- REQUIRED WORK: In the data that follows, find each line containing "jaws" and copy it.
[Start of Attachment]
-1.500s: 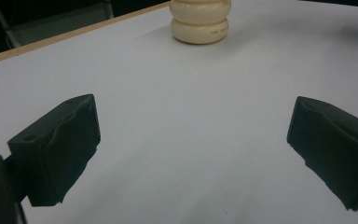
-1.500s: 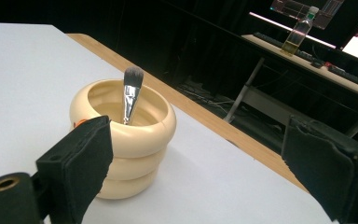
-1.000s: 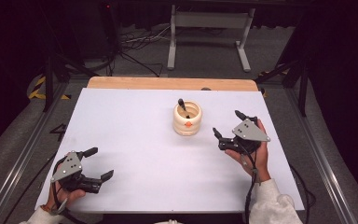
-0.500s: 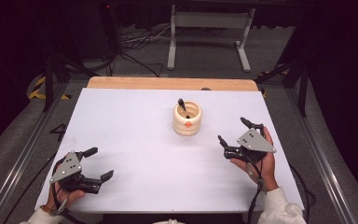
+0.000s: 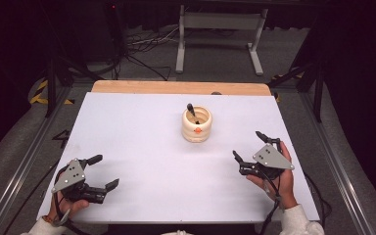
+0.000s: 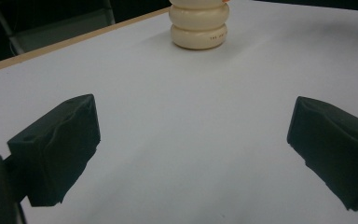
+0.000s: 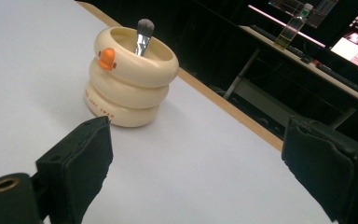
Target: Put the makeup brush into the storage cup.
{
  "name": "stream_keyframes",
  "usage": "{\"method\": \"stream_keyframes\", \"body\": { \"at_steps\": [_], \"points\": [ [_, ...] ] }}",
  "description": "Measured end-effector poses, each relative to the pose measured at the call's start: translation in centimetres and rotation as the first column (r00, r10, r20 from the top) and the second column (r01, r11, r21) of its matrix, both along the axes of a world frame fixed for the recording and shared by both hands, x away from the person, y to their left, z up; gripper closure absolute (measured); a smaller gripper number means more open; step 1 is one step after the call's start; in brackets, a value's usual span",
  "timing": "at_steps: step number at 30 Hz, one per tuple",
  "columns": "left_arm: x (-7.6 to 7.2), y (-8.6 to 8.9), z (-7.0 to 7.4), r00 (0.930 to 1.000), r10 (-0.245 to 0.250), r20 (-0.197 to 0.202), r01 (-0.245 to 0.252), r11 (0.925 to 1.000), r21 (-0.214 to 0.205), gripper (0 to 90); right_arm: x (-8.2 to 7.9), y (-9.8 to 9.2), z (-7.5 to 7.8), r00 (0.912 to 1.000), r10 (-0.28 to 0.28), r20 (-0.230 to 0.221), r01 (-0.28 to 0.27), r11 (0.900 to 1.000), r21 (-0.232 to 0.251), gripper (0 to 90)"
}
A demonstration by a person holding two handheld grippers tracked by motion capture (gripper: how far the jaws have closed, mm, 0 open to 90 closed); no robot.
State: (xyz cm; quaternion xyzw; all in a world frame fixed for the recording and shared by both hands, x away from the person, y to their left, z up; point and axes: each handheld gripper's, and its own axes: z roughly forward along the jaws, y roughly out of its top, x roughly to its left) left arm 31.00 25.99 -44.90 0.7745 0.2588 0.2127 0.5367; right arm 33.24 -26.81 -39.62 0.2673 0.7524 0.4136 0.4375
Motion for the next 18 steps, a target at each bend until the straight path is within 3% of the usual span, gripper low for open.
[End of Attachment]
- SOLUTION FOR THIS TASK:
A demonstration by a person holding two handheld grippers tracked by motion capture (gripper: how far the jaws have closed, mm, 0 open to 90 closed); no robot.
State: (xyz cm; quaternion xyzw; all in a world frame fixed for the recording and shared by both hands, x away from the person, y to their left, z up; point and axes: each handheld gripper's, and its own axes: z roughly forward along the jaws, y roughly out of its top, x roughly to its left) left arm 31.00 25.99 -44.90 0.7745 0.2588 0.2127 0.5367; right arm 33.24 -26.81 -39.62 0.2673 0.7524 0.4136 0.4375

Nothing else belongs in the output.